A mancha da área poluída já se mostra significativamente menor, o indicador já se encontra menor que a meta estabelecida, e a expectativa continua sendo de queda.

RESUMO

Este trabalho propõe uma metodologia de controle e despoluição de bacias com sistemas de esgotamento existente e que sofreu diversas formas de intervenções nas suas instalações. O formato utilizado, diferente dos programas de despoluição até então adotado foi o de rastrear toda a malha de águas pluviais e dela retirar os pontos poluidores. A diversidade de situações irregulares poluidoras exigiu para cada impacto descoberto métodos muitas vezes não convencionais, e em situação de extrema complexidade, alternativa criativa para solução despoluidora.

CONCLUSÃO E RECOMENDAÇÕES

Os dificultadores para realizar as interligações das redes coletoras de esgoto são de ordem técnica de execução de obras em área urbanizada, como interferências e os incômodos causados à população (tráfego, sujeira).

Mesmo realizando as interligações nas redes coletoras de esgoto, a Bacia do Córrego Carajás não será totalmente despoluída, devido à poluição de origem difusa (lançamentos irregulares de águas servidas nas galerias de águas pluviais e o carregamento de agentes poluidores que afluem aos corpos d'água por ocasião dos eventos de chuva), cujas cargas poluidoras são minimizadas com o Programa de Educação Ambiental.

Pode-se assegurar que, com as ações da Cetesb na construção das interligações e na adoção das medidas de controle de monitoramento do córrego, aliadas à participação ativa da população conscientizada pela educação ambiental, proporciona-se um meio ambiente saudável que melhora a qualidade de vida da população atual e das futuras gerações, contribuindo para o desenvolvimento sustentável na referida bacia, estendendo-se para toda a nossa cidade.

Vale ressaltar a importância na implantação de um monitoramento intensivo e constante nesta bacia e em outras bacias representativas, concomitante às medidas de controle adotadas, para dimensionamento do problema e avaliação da eficácia das ações empreendidas, subsidiando o planejamento dos futuros programas de despoluição das bacias da cidade. Por se tratar de correções em um sistema já existente, a especificidade de cada impacto possui características de difícil diagnóstico causado pela interferência de diversos fatores, tanto estruturais (interferências), como não estruturais (ambiente social). Isto posto, recomenda-se que todas as fases do projeto sejam tratadas por especialistas, com análises e vistorias pontuais em todas as ações, desde o planejamento até a vistoria final da obra.

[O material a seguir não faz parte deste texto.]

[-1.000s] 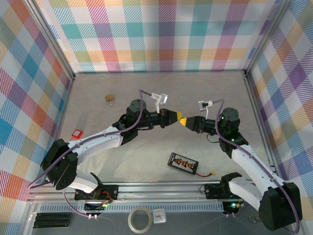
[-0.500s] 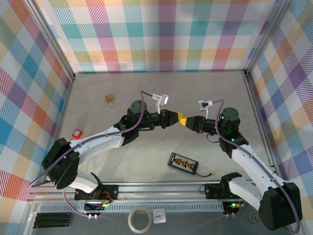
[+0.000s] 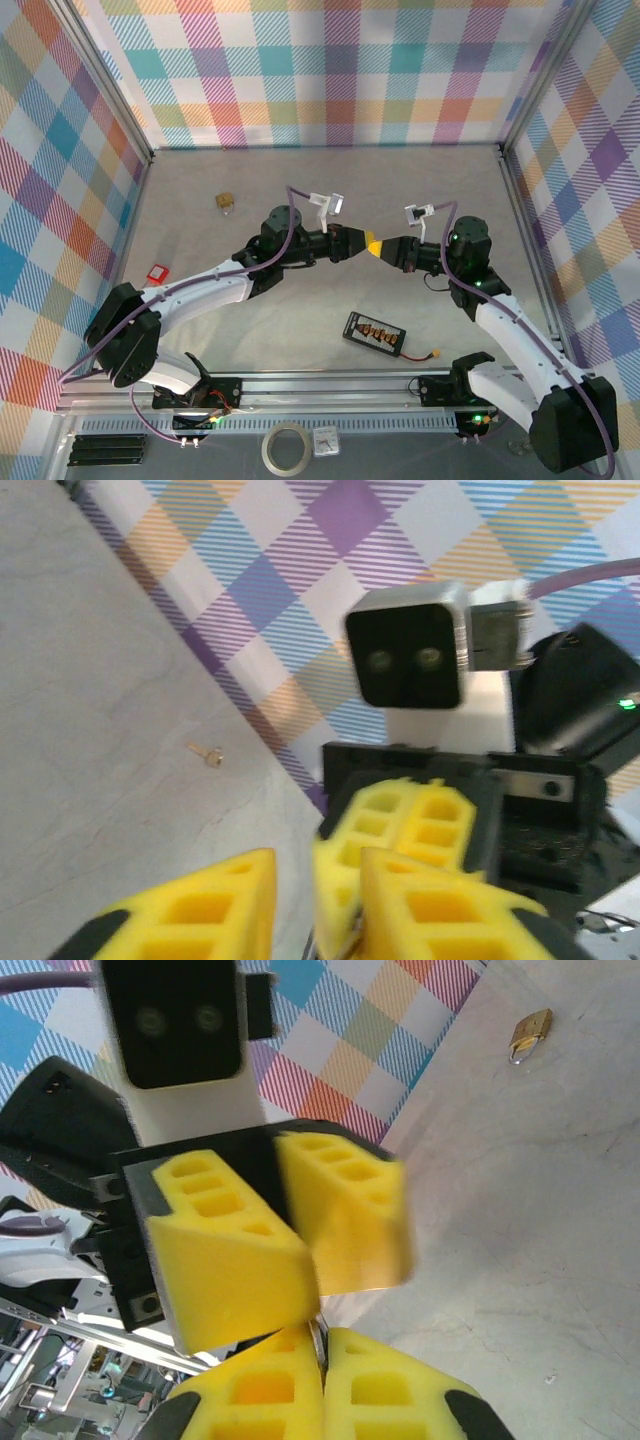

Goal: Unlock with the key

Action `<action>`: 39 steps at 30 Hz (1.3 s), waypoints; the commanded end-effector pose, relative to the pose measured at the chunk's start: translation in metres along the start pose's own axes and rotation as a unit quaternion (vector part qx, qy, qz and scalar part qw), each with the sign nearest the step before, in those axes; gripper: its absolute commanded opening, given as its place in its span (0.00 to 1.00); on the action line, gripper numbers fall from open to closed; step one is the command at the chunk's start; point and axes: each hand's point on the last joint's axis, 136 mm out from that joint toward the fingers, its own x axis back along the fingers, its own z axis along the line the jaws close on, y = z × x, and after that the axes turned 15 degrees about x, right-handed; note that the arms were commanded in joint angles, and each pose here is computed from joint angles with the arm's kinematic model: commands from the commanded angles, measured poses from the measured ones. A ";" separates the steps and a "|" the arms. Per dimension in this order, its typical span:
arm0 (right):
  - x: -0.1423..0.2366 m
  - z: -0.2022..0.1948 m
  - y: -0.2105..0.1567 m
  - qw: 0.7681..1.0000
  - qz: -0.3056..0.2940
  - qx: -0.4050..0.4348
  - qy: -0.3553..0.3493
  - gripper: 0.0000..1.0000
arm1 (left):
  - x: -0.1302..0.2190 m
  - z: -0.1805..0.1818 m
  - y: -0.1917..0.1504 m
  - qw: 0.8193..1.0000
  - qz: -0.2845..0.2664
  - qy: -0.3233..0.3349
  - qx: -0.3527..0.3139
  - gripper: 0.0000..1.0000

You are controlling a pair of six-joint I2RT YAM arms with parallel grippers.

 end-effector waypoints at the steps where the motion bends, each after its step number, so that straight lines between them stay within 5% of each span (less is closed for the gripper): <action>1: 0.005 0.020 0.012 0.999 0.001 0.054 0.006 0.00 | 0.013 0.013 0.012 0.997 -0.034 0.068 -0.008 0.54; 3: 0.006 0.018 0.008 0.998 0.013 0.056 -0.003 0.00 | 0.024 0.017 0.022 0.993 -0.057 0.101 -0.001 0.79; 7: 0.009 0.019 0.002 0.997 0.033 0.065 -0.014 0.00 | 0.053 0.024 0.045 0.980 -0.101 0.171 0.024 1.00; 17: 0.015 0.032 -0.007 0.994 0.054 0.092 -0.009 0.00 | 0.139 0.055 0.073 0.924 -0.169 0.339 0.046 1.00; 24: 0.013 0.032 -0.010 0.993 0.065 0.098 -0.019 0.00 | 0.199 0.130 0.083 0.854 -0.151 0.492 0.079 1.00; 29: 0.010 0.031 -0.016 0.992 0.080 0.098 -0.027 0.00 | 0.232 0.194 0.104 0.787 -0.115 0.596 0.108 1.00; 39: 0.017 0.037 -0.033 0.990 0.097 0.097 -0.038 0.00 | 0.267 0.311 0.170 0.706 -0.108 0.670 0.203 0.97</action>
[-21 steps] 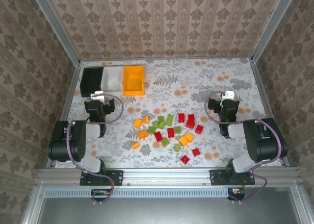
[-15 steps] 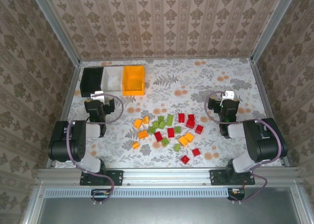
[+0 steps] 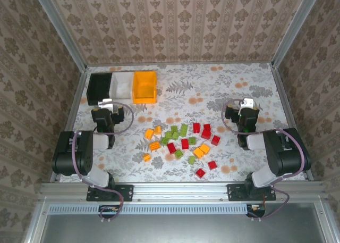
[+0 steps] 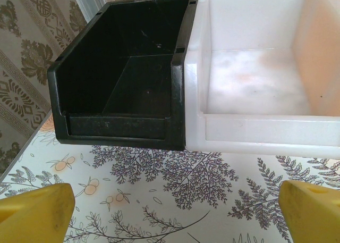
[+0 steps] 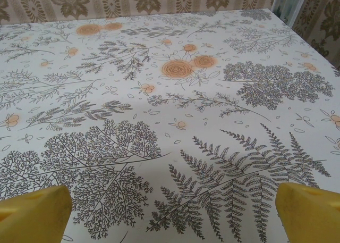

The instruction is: Sort the legos into containers by color

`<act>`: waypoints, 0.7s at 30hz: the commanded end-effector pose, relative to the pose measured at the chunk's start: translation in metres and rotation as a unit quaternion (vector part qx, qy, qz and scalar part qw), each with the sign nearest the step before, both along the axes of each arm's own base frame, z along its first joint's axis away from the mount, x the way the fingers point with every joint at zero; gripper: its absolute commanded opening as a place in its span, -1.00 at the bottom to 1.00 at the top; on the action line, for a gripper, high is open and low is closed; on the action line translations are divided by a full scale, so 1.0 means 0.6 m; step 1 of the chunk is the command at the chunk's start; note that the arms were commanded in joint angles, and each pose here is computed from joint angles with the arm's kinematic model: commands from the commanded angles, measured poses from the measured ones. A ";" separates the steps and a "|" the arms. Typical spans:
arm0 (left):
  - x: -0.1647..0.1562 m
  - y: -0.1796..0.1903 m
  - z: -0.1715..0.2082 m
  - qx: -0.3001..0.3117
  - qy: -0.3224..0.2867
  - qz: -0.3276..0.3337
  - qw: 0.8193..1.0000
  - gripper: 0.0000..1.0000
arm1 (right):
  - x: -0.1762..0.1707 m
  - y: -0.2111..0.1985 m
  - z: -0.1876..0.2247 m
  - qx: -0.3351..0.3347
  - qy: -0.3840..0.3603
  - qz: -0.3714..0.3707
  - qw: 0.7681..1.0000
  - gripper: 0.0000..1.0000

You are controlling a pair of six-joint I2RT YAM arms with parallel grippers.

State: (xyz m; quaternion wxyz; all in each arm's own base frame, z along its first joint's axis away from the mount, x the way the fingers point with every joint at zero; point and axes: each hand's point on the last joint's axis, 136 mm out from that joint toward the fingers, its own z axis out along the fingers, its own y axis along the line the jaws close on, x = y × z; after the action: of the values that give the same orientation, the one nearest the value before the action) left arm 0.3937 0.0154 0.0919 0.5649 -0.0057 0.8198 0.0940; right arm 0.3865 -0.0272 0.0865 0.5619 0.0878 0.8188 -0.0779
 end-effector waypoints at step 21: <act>0.001 0.009 0.023 0.003 -0.021 0.026 0.999 1.00 | 0.011 0.004 0.031 0.003 -0.022 0.013 1.000 1.00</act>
State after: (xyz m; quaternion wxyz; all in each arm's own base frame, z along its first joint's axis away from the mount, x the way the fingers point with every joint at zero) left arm 0.3935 0.0163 0.0920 0.5647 -0.0074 0.8196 0.0970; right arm 0.3868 -0.0267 0.0864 0.5619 0.0857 0.8195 -0.0732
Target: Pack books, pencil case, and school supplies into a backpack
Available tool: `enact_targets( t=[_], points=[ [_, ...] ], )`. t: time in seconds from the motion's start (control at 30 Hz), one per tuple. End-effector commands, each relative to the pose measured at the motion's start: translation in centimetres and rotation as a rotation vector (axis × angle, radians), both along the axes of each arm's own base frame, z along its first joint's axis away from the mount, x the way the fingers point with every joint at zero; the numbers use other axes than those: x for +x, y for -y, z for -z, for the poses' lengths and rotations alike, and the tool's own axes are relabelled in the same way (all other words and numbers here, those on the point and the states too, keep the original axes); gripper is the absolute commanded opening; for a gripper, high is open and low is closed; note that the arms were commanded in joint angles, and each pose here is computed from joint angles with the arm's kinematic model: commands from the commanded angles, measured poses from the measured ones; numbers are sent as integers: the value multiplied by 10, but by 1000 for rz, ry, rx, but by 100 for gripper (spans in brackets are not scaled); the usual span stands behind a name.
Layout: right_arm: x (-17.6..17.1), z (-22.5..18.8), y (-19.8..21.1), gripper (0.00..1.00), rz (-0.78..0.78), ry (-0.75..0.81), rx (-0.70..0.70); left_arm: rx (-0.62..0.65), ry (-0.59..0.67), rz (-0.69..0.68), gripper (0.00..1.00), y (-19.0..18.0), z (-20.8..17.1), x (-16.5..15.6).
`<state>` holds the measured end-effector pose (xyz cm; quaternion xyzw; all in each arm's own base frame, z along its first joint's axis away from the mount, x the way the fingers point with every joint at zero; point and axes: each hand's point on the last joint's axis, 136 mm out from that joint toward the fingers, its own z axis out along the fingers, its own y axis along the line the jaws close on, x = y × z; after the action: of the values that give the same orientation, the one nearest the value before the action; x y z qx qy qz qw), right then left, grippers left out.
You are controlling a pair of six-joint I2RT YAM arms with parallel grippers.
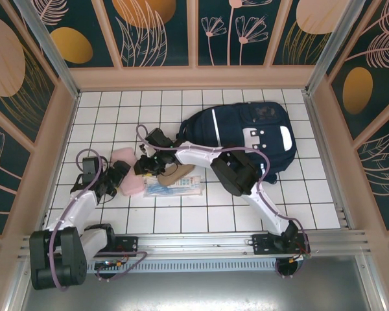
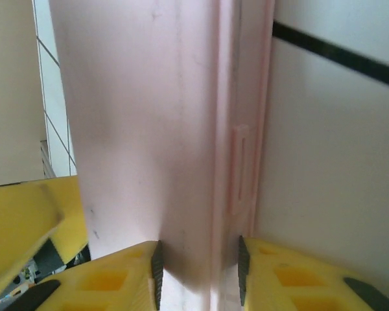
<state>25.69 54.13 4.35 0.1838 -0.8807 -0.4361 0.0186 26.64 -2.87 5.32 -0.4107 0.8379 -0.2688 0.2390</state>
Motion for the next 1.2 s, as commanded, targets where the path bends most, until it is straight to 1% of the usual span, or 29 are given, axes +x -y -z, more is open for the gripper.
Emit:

Considerando que a população, mesmo que indiretamente, gera todas as ações públicas, as mesmas ao serem desenvolvidas e implantadas, devem ser divulgadas de forma direta a toda a população, com o objetivo de envolvê-la e torná-la responsável.

CONSIDERAÇÕES FINAIS

Com a simplicidade das ações implementadas na sub-bacia do córrego Carajás e os resultados alcançados, com foco em objetivos bem definidos, determinação e dedicação, se a mesma linha for aplicada nas outras subbacias do município de São Paulo, pode-se em tempo pré-definido facilitar e otimizar a despoluição do Rio Tietê.

REFERÊNCIAS BIBLIOGRÁFICAS

MASSONE, G. Belatti, S.R., MARTINS, L. G., LIMA, U.R. - Estudo para Adequação do Sistema de Esgotamento Sanitário em Sub-Bacias Individualizadas - Bacia do Mandaqui. [TCC - FSP - USP]. Trabalho de conclusão do curso de Especialização em Engenharia de Saneamento Básico. São Paulo; 2003.

Sabesp. Planos Integrados Regionais. São Paulo; 2000.

PMSP. Plano Diretor Estratégico do Município de São Paulo. São Paulo; 2002.

Sabesp. Otimização de Rede Coletora da Bacia TO-20 à TC-28 - Contrato ME 9.193/00.São Paulo; 2002.

SMA e Cetesb. Avaliação da poluição por fontes difusas afluentes ao reservatório Guarapiranga - Relatório Síntese. São Paulo; 1998.